Because blueberries are small, it's possible for a large dog to gobble up too many of them. They tend to eat without chewing, so they can finish the shell before you realize they've devoured it. This can cause abdominal pain or pose a choking hazard. Small dogs can easily choke on the berries if swallowed or offered frozen.

Many dog ​​owners grow blueberry bushes in their gardens. Dogs can gorge on the sweet berries, so it's a smart idea to keep them separate from your dog. The shrub itself is not toxic to your dog, but if there are pesticides or herbicides on it, they can be harmful to your dog.

Some dogs (approx. 10%) can show intolerance or even allergies to new foods. Monitor your dog for gastrointestinal upset, chronic bloating, itching, ear infections, or hives. If any of these symptoms appear, stop offering the berries and talk to your veterinarian.


Muffins prepared for human consumption are not a good option to feed your dog. They may contain ingredients that can lead to food intolerance and stomach upset.

For the same reasons, you should also avoid feeding your dog commercially prepared blueberry yogurt, blueberry pie, pancakes, or anything artificially flavored with blueberries.

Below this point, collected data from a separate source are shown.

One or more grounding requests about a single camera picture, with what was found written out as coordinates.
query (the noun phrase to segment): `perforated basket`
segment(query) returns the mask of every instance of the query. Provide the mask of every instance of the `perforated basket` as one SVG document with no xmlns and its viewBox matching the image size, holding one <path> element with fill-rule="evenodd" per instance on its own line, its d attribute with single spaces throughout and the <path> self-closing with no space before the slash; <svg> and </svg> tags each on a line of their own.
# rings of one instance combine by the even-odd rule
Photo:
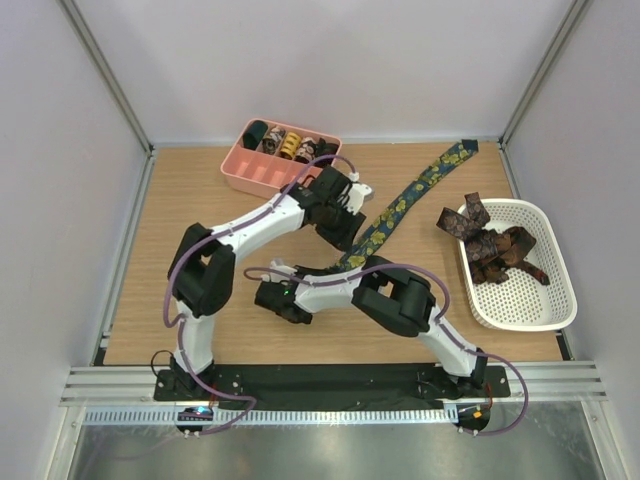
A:
<svg viewBox="0 0 640 480">
<path fill-rule="evenodd" d="M 520 332 L 558 330 L 569 325 L 576 317 L 576 297 L 547 216 L 523 200 L 493 198 L 482 199 L 482 203 L 491 216 L 486 229 L 503 232 L 509 227 L 521 226 L 536 238 L 536 245 L 525 260 L 541 268 L 551 284 L 541 285 L 523 271 L 511 268 L 507 271 L 509 280 L 500 285 L 475 285 L 464 243 L 459 242 L 467 295 L 475 319 L 485 327 Z M 465 205 L 458 209 L 463 215 L 465 211 Z"/>
</svg>

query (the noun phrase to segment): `wooden tabletop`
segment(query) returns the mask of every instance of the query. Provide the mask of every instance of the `wooden tabletop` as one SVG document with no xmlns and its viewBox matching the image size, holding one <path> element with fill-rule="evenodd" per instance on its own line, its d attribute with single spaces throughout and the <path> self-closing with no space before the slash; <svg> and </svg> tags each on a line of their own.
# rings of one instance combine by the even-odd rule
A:
<svg viewBox="0 0 640 480">
<path fill-rule="evenodd" d="M 375 197 L 363 209 L 371 221 L 450 144 L 346 145 L 343 154 L 371 185 Z M 173 350 L 176 330 L 163 326 L 162 299 L 167 269 L 185 229 L 225 223 L 265 199 L 231 189 L 220 173 L 228 148 L 176 148 L 160 151 L 116 313 L 105 364 L 148 364 L 154 352 Z M 456 241 L 435 223 L 443 207 L 457 209 L 466 193 L 511 197 L 498 149 L 481 143 L 480 152 L 428 192 L 396 228 L 378 254 L 397 263 L 432 270 L 449 286 L 447 318 L 486 352 L 514 361 L 560 360 L 554 332 L 515 333 L 481 326 L 471 315 Z M 258 284 L 240 273 L 268 266 L 281 257 L 288 265 L 323 268 L 340 252 L 311 227 L 287 234 L 254 252 L 236 269 L 233 295 L 218 313 L 214 358 L 218 363 L 399 363 L 435 362 L 415 338 L 392 335 L 355 308 L 324 311 L 311 325 L 293 325 L 254 305 Z M 442 304 L 442 295 L 436 297 Z"/>
</svg>

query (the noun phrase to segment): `dark brown cloth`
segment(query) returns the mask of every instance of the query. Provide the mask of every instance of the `dark brown cloth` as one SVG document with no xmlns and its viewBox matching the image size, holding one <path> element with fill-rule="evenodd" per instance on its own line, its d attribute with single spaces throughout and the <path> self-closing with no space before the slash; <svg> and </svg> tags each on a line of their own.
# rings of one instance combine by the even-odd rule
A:
<svg viewBox="0 0 640 480">
<path fill-rule="evenodd" d="M 473 283 L 499 284 L 509 279 L 506 270 L 518 268 L 542 285 L 549 285 L 547 274 L 524 259 L 536 244 L 533 235 L 523 227 L 511 227 L 502 233 L 485 230 L 490 217 L 480 195 L 470 193 L 465 200 L 468 217 L 444 208 L 436 225 L 464 242 Z"/>
</svg>

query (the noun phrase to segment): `white wall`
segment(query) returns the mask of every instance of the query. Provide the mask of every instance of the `white wall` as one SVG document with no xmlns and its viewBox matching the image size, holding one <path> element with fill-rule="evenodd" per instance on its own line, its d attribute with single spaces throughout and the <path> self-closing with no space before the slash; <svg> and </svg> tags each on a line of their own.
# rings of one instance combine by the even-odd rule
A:
<svg viewBox="0 0 640 480">
<path fill-rule="evenodd" d="M 501 134 L 569 0 L 79 0 L 153 142 Z"/>
<path fill-rule="evenodd" d="M 0 3 L 0 476 L 43 478 L 144 155 L 56 2 Z"/>
<path fill-rule="evenodd" d="M 595 1 L 510 145 L 525 199 L 549 215 L 578 298 L 570 329 L 640 451 L 640 3 Z"/>
</svg>

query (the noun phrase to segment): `pink box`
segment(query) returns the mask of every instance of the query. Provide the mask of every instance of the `pink box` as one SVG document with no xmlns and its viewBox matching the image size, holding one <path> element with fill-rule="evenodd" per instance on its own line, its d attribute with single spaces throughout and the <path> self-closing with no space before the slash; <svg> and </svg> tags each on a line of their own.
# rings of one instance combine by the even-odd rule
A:
<svg viewBox="0 0 640 480">
<path fill-rule="evenodd" d="M 300 138 L 311 137 L 315 142 L 322 137 L 327 143 L 335 143 L 338 145 L 337 153 L 340 153 L 340 150 L 342 150 L 342 141 L 338 137 L 314 132 L 312 130 L 305 130 L 280 122 L 264 120 L 262 118 L 250 120 L 245 128 L 242 129 L 242 133 L 256 120 L 265 122 L 269 126 L 269 129 L 278 125 L 284 128 L 287 133 L 296 133 Z M 244 148 L 242 146 L 242 133 L 220 166 L 220 171 L 226 177 L 227 183 L 232 188 L 259 197 L 271 198 L 283 186 L 290 183 L 305 167 L 302 163 L 287 160 L 286 158 L 279 157 L 277 154 L 267 155 L 257 150 Z M 316 177 L 320 172 L 320 168 L 311 167 L 309 175 Z"/>
</svg>

Fresh blueberries are most commonly given to dogs in their raw form. The fruit is soft and, depending on the size of the dog, doesn't pose a major choking hazard. When preparing the fresh blueberries, be sure to rinse them in water and inspect for moldy berries before offering them to your dog.

Frozen blueberries are safe but can pose a choking hazard, especially in small dog breeds. However, you can thaw and puree them before serving them. Larger dogs must be supervised when eating the berries to avoid swallowing without chewing. If the berries are frozen, it's best to only offer one or two at a time.

Pureed blueberries are a wonderful way to add them to your dog's food bowl. You can also mix them with other berries like strawberries, raspberries, or blackberries to improve the nutrient balance.

Another delicious way is to serve them in smoothies along with other fruits and vegetables. Blueberries combined with raspberries, blackberries, bananas, watermelon, and cranberries, to name just a few options, make a delicious addition to dog-friendly recipes.

These are just a few ideas for feeding blueberries. There are many delicious dog-friendly recipes available online.

Conclusion: Can dogs eat blueberries

In any case! Blueberries are completely harmless and particularly nutritious. They provide your four-legged friends with lots of vitamins and other important nutrients. Due to the few calories, they are very good as a reward for in between meals. Blueberries for dogs are so popular and proven in the diet that they are even added to dog food. They contain a lot of fiber, which supports digestion and even helps with gastrointestinal problems. Blueberries or blueberries are a real boost for the immune system!